4. A treadmill lifting motor with a power-off braking structure according to claim 1, characterized in that: The power-off braking mechanism (13) includes a brake box (1301), which is located inside the reduction drive box (1). An electromagnet (1302) is connected to one side of the brake box (1301), and spring columns (1305) are connected to both sides of the brake box (1301). An adsorption iron block (1304) is sleeved on the outside of the spring column (1305). A conductive block (1303) is connected to one side of the adsorption iron block (1304), and a telescopic column (1306) is connected to one end of the conductive block (1303).

5. A treadmill lifting motor with a power-off braking structure according to claim 4, characterized in that: One end of the telescopic column (1306) is fixed with a support block (1307), and a brake locking block (1308) is evenly connected to one side of the support block (1307).

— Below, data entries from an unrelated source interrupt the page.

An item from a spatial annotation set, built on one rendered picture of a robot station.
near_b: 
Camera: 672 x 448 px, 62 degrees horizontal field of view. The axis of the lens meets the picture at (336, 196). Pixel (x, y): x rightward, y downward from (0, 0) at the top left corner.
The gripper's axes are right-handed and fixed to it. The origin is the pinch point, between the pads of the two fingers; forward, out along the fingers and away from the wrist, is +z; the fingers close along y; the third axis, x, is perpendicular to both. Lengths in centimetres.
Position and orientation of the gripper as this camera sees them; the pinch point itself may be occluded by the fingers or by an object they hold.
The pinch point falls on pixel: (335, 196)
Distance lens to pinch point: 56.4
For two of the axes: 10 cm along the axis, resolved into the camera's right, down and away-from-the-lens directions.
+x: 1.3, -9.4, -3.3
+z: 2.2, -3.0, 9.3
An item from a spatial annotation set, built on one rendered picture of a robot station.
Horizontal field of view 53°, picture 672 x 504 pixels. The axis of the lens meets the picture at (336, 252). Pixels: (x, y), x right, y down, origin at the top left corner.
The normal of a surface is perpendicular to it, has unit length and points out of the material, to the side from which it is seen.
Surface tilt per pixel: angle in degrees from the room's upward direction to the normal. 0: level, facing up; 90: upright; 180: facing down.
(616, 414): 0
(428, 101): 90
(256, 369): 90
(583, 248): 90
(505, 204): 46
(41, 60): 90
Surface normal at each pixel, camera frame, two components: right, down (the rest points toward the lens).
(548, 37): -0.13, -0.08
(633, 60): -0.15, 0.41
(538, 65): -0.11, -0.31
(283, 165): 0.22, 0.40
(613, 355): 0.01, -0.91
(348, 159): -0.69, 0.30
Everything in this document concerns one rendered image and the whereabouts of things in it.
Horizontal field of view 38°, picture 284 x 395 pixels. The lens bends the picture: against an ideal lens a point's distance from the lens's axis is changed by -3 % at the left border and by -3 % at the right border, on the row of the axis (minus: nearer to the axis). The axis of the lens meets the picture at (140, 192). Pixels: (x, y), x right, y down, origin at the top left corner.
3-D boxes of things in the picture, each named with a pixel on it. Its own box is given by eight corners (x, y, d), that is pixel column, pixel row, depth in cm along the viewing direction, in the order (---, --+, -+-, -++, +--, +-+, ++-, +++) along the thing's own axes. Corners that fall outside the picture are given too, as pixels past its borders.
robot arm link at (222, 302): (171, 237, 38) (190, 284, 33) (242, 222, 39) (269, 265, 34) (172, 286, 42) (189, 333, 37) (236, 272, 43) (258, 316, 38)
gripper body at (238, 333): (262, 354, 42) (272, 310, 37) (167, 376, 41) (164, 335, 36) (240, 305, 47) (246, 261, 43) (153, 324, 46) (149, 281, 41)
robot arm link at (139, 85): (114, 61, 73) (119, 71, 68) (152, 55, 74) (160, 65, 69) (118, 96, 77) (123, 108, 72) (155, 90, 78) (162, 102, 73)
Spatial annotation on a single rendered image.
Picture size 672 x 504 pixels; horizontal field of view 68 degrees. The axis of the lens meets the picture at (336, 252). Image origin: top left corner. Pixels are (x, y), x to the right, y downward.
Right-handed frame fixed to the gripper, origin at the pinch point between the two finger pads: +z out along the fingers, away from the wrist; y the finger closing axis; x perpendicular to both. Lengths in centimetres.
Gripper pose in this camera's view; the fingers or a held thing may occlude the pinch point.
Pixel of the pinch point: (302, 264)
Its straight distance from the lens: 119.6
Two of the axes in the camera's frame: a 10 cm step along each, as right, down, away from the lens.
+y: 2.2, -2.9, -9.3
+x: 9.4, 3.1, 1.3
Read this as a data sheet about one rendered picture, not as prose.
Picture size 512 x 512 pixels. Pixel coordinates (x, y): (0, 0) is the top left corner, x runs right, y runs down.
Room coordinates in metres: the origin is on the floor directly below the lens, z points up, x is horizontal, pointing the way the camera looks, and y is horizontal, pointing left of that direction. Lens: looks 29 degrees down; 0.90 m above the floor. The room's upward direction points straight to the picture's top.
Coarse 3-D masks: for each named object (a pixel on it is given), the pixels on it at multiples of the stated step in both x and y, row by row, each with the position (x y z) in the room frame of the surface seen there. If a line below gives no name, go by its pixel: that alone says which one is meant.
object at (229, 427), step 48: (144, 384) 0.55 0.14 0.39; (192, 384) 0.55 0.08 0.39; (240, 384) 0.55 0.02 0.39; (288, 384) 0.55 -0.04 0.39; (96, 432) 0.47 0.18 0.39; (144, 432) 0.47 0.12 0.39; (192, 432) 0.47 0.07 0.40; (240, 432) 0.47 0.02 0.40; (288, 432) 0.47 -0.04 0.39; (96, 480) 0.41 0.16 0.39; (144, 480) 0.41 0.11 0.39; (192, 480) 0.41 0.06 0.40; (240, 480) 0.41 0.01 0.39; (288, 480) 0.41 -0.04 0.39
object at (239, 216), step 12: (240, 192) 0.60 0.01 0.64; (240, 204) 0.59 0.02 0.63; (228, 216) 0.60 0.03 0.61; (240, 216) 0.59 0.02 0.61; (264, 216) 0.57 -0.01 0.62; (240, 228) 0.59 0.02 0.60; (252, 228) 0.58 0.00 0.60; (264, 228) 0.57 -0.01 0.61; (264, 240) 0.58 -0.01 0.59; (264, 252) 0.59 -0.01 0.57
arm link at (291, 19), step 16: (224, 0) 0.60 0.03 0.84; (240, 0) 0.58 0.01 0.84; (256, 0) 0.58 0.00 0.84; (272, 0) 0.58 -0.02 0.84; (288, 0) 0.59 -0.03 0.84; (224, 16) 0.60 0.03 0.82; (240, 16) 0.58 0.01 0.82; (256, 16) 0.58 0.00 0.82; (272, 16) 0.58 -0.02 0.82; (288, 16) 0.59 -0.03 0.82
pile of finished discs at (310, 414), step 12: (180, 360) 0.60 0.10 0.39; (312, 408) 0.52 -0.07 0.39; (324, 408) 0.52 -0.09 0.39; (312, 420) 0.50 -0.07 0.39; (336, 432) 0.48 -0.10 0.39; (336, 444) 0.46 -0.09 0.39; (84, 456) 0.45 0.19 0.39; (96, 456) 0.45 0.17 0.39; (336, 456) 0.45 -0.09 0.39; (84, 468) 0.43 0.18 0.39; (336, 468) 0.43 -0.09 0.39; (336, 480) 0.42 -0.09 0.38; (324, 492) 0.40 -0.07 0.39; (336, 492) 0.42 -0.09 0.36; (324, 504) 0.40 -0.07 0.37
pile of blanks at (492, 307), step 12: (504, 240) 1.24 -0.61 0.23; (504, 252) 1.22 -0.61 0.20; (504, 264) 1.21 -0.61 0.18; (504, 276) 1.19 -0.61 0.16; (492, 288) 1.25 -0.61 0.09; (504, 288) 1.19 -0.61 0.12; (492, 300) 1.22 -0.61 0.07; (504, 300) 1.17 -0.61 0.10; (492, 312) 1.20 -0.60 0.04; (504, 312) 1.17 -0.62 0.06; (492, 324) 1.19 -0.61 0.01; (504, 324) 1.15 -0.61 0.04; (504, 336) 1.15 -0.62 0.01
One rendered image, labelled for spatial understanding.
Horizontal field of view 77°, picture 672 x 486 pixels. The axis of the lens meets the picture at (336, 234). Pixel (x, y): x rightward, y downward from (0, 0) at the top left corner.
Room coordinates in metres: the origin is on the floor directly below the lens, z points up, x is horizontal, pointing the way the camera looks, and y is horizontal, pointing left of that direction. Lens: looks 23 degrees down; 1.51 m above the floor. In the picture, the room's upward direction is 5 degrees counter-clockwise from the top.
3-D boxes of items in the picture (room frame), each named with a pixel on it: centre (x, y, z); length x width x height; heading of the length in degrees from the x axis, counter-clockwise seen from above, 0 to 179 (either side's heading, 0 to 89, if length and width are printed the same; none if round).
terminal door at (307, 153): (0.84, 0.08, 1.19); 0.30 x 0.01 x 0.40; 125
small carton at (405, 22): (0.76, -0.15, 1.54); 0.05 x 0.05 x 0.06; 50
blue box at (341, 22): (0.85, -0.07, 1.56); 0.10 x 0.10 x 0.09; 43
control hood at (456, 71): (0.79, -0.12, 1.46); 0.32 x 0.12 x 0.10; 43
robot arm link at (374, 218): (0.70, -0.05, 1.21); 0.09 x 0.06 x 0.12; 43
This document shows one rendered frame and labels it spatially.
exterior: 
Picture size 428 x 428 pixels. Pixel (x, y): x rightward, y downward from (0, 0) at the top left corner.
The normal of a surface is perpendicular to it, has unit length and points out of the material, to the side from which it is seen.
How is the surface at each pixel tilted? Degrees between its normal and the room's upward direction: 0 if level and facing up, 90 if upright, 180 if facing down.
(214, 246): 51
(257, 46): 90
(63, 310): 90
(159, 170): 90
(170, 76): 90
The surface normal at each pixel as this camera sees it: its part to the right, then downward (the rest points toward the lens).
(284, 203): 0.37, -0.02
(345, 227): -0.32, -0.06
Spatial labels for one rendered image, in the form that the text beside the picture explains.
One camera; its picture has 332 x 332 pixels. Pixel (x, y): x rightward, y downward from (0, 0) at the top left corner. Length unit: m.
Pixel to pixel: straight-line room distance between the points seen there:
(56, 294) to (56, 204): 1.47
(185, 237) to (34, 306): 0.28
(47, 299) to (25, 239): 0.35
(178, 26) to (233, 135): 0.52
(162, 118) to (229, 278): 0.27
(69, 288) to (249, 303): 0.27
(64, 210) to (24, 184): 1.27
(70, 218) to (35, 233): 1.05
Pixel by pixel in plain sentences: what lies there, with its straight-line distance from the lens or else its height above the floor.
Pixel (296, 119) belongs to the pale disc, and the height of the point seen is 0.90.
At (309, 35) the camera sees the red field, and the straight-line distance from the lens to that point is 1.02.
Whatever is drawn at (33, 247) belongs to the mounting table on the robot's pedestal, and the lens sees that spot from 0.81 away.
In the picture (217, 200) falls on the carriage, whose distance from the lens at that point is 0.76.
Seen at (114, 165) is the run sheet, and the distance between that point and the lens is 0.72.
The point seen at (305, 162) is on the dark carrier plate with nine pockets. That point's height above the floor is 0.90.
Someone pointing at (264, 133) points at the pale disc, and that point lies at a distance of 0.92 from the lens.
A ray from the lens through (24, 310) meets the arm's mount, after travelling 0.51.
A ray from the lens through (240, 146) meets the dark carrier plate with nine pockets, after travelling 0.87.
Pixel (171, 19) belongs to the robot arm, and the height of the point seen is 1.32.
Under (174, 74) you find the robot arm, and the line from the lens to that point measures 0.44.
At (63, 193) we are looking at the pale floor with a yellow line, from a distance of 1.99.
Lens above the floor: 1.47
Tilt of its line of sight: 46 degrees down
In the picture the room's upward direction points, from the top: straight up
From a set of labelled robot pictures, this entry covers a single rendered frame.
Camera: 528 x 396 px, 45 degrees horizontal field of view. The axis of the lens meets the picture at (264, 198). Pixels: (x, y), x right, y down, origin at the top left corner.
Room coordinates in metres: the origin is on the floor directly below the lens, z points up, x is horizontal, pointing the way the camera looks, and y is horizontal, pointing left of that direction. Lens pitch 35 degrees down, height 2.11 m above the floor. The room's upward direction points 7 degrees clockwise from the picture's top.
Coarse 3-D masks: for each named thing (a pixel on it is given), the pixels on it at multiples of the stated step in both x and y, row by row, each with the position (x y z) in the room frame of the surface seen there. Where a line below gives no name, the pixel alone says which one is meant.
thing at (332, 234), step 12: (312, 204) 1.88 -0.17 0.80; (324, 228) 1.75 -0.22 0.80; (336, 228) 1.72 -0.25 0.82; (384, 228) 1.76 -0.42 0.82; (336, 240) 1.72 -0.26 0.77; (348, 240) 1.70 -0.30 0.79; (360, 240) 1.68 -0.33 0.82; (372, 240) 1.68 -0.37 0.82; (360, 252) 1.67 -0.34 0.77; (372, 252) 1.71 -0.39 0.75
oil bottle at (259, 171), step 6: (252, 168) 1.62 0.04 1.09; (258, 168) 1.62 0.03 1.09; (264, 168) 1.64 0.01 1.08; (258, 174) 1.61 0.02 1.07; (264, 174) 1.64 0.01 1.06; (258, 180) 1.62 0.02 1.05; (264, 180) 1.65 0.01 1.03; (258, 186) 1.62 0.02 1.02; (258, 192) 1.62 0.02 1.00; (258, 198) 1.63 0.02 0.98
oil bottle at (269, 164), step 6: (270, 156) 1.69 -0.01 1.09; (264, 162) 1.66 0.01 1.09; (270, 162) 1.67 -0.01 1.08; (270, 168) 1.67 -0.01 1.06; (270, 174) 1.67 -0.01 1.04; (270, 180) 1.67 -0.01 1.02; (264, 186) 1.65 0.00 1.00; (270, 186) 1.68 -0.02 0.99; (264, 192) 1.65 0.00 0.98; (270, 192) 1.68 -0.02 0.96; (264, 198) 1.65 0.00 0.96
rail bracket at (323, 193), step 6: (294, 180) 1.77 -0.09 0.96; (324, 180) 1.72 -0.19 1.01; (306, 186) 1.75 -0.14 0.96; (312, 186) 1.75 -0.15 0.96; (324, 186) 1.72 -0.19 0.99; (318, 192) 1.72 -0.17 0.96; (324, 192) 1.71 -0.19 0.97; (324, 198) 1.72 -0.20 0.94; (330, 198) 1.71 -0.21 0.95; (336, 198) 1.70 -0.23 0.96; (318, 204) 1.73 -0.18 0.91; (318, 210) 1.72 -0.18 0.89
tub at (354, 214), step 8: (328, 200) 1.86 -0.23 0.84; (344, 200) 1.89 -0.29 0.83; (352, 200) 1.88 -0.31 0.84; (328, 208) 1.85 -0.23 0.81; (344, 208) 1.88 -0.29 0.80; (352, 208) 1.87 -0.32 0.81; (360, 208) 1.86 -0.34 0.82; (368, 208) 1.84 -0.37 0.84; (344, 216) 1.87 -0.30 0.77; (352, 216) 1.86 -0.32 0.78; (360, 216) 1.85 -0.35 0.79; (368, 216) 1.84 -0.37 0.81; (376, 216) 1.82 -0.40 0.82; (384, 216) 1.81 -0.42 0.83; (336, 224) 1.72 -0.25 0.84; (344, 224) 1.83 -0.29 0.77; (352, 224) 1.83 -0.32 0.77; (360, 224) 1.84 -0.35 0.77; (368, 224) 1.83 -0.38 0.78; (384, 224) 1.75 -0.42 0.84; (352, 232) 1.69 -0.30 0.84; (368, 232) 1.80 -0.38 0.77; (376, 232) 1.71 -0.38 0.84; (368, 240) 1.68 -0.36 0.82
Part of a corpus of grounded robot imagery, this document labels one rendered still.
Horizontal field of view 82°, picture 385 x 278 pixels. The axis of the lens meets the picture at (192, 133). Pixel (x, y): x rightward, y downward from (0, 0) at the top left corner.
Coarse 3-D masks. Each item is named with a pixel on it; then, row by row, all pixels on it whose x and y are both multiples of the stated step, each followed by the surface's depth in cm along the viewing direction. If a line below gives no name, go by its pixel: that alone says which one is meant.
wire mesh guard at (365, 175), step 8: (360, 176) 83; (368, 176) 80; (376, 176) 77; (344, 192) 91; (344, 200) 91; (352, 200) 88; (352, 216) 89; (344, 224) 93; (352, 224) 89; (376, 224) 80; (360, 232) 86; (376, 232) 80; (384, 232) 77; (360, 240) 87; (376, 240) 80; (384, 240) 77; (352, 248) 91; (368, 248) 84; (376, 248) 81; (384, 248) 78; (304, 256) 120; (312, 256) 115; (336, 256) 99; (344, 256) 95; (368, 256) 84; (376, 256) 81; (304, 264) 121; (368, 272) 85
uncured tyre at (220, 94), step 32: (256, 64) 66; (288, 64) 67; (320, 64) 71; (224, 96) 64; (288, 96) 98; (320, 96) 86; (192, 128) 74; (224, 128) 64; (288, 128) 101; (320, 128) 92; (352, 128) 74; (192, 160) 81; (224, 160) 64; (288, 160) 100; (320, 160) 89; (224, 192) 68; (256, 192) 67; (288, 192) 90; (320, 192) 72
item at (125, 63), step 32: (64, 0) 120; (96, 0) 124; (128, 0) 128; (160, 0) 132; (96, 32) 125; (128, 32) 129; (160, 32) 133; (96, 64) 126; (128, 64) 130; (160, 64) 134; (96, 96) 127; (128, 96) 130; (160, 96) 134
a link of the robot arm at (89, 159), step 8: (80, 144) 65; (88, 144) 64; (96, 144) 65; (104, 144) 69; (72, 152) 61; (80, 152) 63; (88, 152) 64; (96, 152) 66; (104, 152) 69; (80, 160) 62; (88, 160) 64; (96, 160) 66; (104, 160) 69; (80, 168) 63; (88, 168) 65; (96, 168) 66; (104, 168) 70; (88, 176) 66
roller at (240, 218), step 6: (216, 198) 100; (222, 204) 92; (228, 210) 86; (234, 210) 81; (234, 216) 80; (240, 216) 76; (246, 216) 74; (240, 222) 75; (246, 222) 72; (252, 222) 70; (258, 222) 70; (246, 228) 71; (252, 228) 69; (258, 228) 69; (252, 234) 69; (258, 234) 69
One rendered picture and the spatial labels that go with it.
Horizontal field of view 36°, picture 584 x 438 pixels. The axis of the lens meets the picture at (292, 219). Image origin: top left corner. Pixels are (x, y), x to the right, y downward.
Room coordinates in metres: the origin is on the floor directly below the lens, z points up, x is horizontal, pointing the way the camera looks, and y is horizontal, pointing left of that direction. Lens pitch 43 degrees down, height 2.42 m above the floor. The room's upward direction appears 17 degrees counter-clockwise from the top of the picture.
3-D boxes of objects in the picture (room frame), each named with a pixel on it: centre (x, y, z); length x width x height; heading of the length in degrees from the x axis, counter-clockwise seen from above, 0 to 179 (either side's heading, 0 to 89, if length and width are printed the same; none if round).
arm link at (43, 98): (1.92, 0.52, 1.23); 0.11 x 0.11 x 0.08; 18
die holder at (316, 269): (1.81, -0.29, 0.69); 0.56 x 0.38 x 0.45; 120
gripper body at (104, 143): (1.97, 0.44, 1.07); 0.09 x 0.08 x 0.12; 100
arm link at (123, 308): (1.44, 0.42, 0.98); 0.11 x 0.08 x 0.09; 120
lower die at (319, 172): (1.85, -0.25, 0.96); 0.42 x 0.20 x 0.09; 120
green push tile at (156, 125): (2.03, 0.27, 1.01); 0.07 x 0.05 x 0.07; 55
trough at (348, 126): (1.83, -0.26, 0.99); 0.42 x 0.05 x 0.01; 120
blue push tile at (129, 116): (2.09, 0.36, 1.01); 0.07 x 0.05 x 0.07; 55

The brake locking block (1308) has a trapezoidal cross section.

6. A treadmill lifting motor with a power-off braking structure according to claim 4, characterized in that: The electromagnet (1302) has an iron core (15) inside, and a conductive copper wire (16) is evenly wound around the outside of the iron core (15). One end of the conductive copper wire (16) extends to the outside of the reduction drive box (1) and is connected to the power supply.

7. A treadmill lifting motor with a power-off braking structure according to claim 6, characterized in that: When the conductive copper wire (16) is energized, it attracts the iron block (1304) and the electromagnet (1302) to each other. When the conductive copper wire (16) is de-energized, it attracts the iron block (1304) and the electromagnet (1302) to separate from each other. The conductive copper wire (16) and the lifting motor body (14) are connected to the same power source.